Extracted data entries:
★ ★ ★ ★ ★

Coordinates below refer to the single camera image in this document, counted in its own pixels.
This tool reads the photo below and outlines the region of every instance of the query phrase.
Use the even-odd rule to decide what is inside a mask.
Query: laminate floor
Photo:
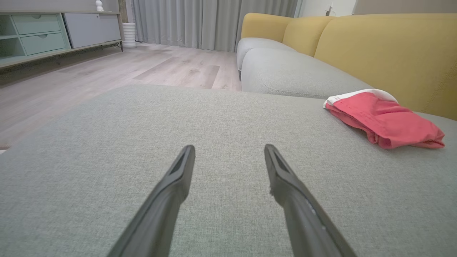
[[[240,91],[235,53],[139,44],[106,48],[0,75],[0,146],[13,145],[83,101],[126,85]]]

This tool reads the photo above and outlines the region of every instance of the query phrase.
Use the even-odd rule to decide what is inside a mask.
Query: mint green drawer
[[[57,15],[12,15],[20,35],[60,31]]]
[[[22,37],[21,41],[27,55],[65,48],[62,33]]]

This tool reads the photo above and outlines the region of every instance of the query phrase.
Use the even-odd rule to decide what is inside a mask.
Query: white curtain
[[[138,40],[234,52],[249,12],[293,17],[297,0],[133,0]]]

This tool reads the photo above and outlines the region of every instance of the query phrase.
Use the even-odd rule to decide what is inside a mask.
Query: red towel
[[[344,123],[364,130],[371,143],[384,149],[403,145],[444,147],[444,133],[435,124],[400,106],[395,98],[385,100],[379,92],[371,91],[349,93],[349,97],[343,99],[344,95],[332,96],[325,102],[325,108]]]

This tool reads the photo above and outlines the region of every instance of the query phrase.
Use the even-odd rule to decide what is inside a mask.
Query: white vase
[[[137,42],[135,41],[135,23],[123,22],[122,27],[124,29],[124,40],[122,40],[123,47],[137,47]]]
[[[96,0],[95,5],[97,6],[97,11],[103,11],[103,3],[100,0]]]

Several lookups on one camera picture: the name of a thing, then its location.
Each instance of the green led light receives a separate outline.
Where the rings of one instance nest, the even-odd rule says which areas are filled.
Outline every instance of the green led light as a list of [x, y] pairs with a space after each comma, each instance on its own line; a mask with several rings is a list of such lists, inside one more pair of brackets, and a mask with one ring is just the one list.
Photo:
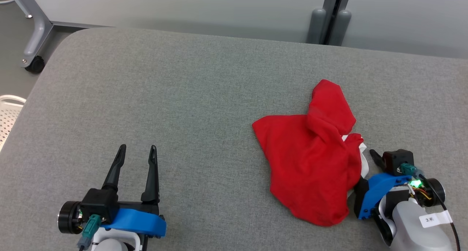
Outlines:
[[419, 188], [421, 187], [421, 185], [423, 184], [420, 180], [414, 180], [414, 181], [411, 181], [411, 183], [409, 183], [411, 186], [413, 187], [416, 187], [416, 188]]

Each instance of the red garment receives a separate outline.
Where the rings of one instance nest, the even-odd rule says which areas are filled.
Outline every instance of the red garment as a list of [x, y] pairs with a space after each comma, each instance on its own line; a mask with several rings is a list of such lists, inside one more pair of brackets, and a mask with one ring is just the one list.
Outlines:
[[340, 86], [321, 80], [307, 115], [266, 116], [252, 125], [271, 166], [270, 191], [297, 218], [332, 226], [348, 215], [346, 192], [361, 175], [364, 140], [341, 136], [354, 123]]

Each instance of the white plastic basket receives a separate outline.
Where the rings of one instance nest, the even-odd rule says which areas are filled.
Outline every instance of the white plastic basket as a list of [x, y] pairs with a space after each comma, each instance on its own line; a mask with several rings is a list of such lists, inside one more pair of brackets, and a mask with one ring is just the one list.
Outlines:
[[[11, 103], [7, 100], [16, 101], [18, 103]], [[0, 96], [0, 151], [3, 148], [3, 145], [10, 134], [11, 128], [13, 127], [13, 124], [15, 124], [25, 102], [26, 100], [19, 96]]]

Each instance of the gray table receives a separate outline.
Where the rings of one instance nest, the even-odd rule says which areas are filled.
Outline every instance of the gray table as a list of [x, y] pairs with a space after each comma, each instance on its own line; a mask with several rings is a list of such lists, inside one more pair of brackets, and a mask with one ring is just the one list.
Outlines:
[[[466, 249], [467, 74], [468, 61], [449, 58], [79, 31], [53, 54], [0, 155], [1, 249], [76, 251], [78, 236], [59, 233], [57, 213], [101, 186], [122, 143], [127, 160], [118, 194], [126, 201], [139, 200], [149, 148], [158, 147], [168, 228], [148, 250], [384, 249], [372, 221], [350, 214], [318, 227], [294, 218], [269, 193], [269, 165], [251, 124], [305, 113], [323, 78], [341, 85], [354, 130], [369, 148], [413, 151], [427, 176], [442, 182]], [[370, 175], [377, 172], [371, 164]]]

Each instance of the basket handle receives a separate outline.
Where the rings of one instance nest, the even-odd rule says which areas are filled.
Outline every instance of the basket handle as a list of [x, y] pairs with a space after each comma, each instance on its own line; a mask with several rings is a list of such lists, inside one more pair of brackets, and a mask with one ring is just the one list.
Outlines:
[[[23, 104], [10, 103], [10, 102], [6, 102], [5, 100], [15, 100]], [[9, 106], [22, 107], [26, 103], [26, 99], [20, 98], [19, 96], [3, 95], [3, 96], [0, 96], [0, 102]]]

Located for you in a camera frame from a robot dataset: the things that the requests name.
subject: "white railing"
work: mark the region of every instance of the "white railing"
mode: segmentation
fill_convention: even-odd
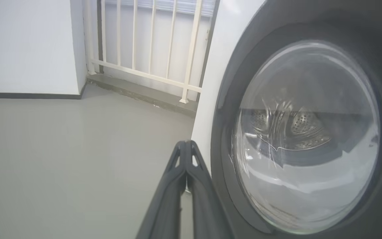
[[[170,80],[169,77],[169,66],[170,66],[170,59],[171,59],[171,51],[172,51],[172,42],[173,42],[173,35],[174,35],[174,24],[175,24],[175,18],[176,18],[176,5],[177,0],[174,0],[174,7],[173,7],[173,14],[172,14],[172,25],[171,25],[171,35],[170,35],[170,42],[169,42],[169,50],[168,50],[168,61],[167,61],[167,71],[166,71],[166,77],[160,77],[151,74],[151,59],[153,54],[153,34],[154,34],[154,21],[155,21],[155,13],[156,13],[156,7],[157,7],[157,0],[153,0],[153,13],[152,13],[152,22],[151,22],[151,39],[150,39],[150,64],[149,64],[149,70],[148,73],[143,71],[138,71],[135,69],[135,35],[136,35],[136,18],[137,18],[137,11],[138,11],[138,0],[134,0],[134,9],[133,9],[133,32],[132,32],[132,68],[128,68],[121,65],[121,0],[117,0],[117,21],[116,21],[116,29],[117,29],[117,40],[116,40],[116,47],[117,47],[117,64],[109,63],[107,62],[106,57],[106,18],[105,18],[105,5],[106,0],[101,0],[101,33],[102,33],[102,53],[103,53],[103,60],[99,60],[94,58],[94,49],[93,49],[93,32],[92,32],[92,17],[91,17],[91,0],[85,0],[85,18],[86,18],[86,38],[87,38],[87,49],[88,49],[88,73],[89,74],[96,74],[94,64],[96,65],[102,65],[105,67],[113,68],[116,70],[124,71],[126,73],[135,74],[140,77],[146,77],[148,79],[156,80],[162,83],[166,83],[169,85],[177,86],[182,88],[182,98],[180,99],[180,102],[187,103],[188,102],[188,90],[195,91],[195,92],[201,92],[201,88],[197,86],[189,85],[190,77],[191,77],[191,70],[192,65],[194,61],[194,53],[195,53],[195,47],[197,42],[197,33],[198,28],[200,25],[200,17],[202,12],[202,0],[197,0],[196,3],[196,9],[194,12],[194,21],[193,26],[191,30],[191,43],[189,46],[188,51],[188,60],[185,70],[185,79],[184,82],[178,82],[175,80]]]

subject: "railing bar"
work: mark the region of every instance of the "railing bar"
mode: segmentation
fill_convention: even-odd
[[[92,62],[95,63],[95,64],[99,64],[99,65],[103,65],[103,66],[106,66],[106,67],[110,67],[110,68],[113,68],[113,69],[116,69],[116,70],[124,71],[126,73],[135,74],[135,75],[138,75],[138,76],[141,76],[141,77],[147,77],[149,79],[160,81],[160,82],[163,82],[163,83],[167,83],[169,85],[173,85],[173,86],[177,86],[177,87],[181,87],[181,88],[185,87],[184,83],[181,83],[181,82],[178,82],[178,81],[175,81],[175,80],[165,79],[163,77],[151,75],[151,74],[148,74],[148,73],[145,73],[145,72],[142,72],[142,71],[133,70],[133,69],[128,68],[128,67],[119,66],[119,65],[116,65],[116,64],[104,62],[104,61],[97,60],[97,59],[93,59]],[[192,91],[201,92],[201,88],[197,87],[197,86],[187,86],[187,88],[189,90],[192,90]]]
[[[174,0],[173,13],[172,13],[172,26],[170,29],[169,53],[167,55],[167,69],[166,69],[166,78],[167,79],[169,78],[170,57],[172,55],[173,33],[174,33],[174,29],[175,29],[175,18],[176,18],[176,3],[177,3],[177,0]]]
[[[86,0],[85,8],[87,20],[88,73],[95,74],[95,67],[92,63],[92,60],[94,59],[94,48],[92,46],[91,0]]]
[[[121,7],[121,0],[117,0],[117,22],[116,22],[116,31],[117,31],[117,65],[120,64],[120,7]]]
[[[101,31],[103,42],[103,61],[107,61],[106,52],[106,0],[101,0]]]
[[[156,0],[153,0],[153,13],[151,15],[151,36],[150,36],[150,60],[148,63],[148,74],[151,74],[151,61],[153,59],[153,33],[154,33],[154,18],[156,16]]]
[[[132,69],[135,70],[135,35],[136,35],[136,21],[138,12],[138,0],[134,0],[134,21],[132,32]]]
[[[195,15],[194,15],[194,21],[192,26],[192,32],[191,32],[191,43],[190,48],[188,52],[188,61],[187,61],[187,68],[185,72],[185,80],[184,80],[184,88],[182,90],[182,98],[179,102],[187,103],[187,96],[188,96],[188,84],[190,82],[191,78],[191,70],[192,65],[194,61],[194,53],[195,53],[195,45],[197,42],[197,34],[198,34],[198,27],[200,25],[200,17],[201,17],[201,5],[202,0],[197,0],[196,7],[195,7]]]

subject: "washing machine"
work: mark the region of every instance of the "washing machine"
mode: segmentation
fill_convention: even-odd
[[[382,1],[222,0],[192,139],[237,238],[382,238]]]

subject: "concrete floor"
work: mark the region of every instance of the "concrete floor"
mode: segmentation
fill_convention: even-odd
[[[82,100],[0,99],[0,239],[135,238],[193,123],[91,85]]]

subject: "window blind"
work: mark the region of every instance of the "window blind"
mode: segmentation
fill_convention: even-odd
[[[173,11],[174,0],[156,0],[156,9],[163,11]],[[116,0],[106,0],[106,4],[117,4]],[[134,6],[134,0],[122,0],[122,6]],[[196,0],[177,0],[176,12],[194,14]],[[203,0],[201,15],[212,17],[215,0]],[[138,8],[153,8],[153,0],[138,0]]]

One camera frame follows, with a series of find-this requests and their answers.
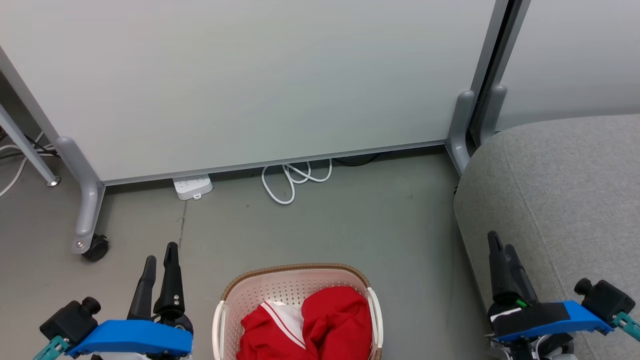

★ ★ ★ ★ ★

The expected result is a copy of each line in the records where "floor" appears.

■ **Solved problem**
Query: laminate floor
subject: "concrete floor"
work: mark the region of every instance of the "concrete floor"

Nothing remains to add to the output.